**Exercise instructions**
Your answer should be only the lines below from the one with "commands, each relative" to the one with "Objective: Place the", repeated exactly, ends included.

**Recorded information**
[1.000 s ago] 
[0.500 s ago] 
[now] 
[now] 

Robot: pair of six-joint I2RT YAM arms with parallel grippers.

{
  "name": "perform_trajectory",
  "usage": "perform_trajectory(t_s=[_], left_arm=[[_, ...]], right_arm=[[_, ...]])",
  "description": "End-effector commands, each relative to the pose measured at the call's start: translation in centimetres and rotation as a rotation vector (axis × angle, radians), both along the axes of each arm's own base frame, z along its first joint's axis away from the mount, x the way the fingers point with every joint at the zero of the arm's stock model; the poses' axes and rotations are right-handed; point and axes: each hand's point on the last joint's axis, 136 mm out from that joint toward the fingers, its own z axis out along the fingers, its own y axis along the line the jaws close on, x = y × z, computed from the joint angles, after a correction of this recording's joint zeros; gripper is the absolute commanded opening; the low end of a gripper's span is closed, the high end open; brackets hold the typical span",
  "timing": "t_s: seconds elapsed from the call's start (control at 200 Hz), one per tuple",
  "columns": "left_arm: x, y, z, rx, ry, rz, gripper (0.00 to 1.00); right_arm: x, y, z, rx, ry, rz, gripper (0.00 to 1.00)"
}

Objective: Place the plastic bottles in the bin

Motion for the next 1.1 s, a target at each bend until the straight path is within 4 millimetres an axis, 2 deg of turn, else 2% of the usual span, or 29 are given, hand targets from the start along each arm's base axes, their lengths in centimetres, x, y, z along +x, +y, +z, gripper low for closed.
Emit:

**Your response**
  "description": "End-effector commands, each relative to the pose measured at the call's start: translation in centimetres and rotation as a rotation vector (axis × angle, radians), both along the axes of each arm's own base frame, z along its first joint's axis away from the mount, x the way the fingers point with every joint at the zero of the arm's stock model; the poses' axes and rotations are right-handed; point and axes: each hand's point on the last joint's axis, 136 mm out from that joint toward the fingers, its own z axis out along the fingers, its own y axis along the line the jaws close on, x = y × z, computed from the joint angles, after a correction of this recording's joint zeros; gripper is the absolute commanded opening; the low end of a gripper's span is closed, the high end open; brackets hold the typical span",
  "timing": "t_s: seconds elapsed from the call's start (control at 200 Hz), one per tuple",
  "columns": "left_arm: x, y, z, rx, ry, rz, gripper (0.00 to 1.00); right_arm: x, y, z, rx, ry, rz, gripper (0.00 to 1.00)"
}

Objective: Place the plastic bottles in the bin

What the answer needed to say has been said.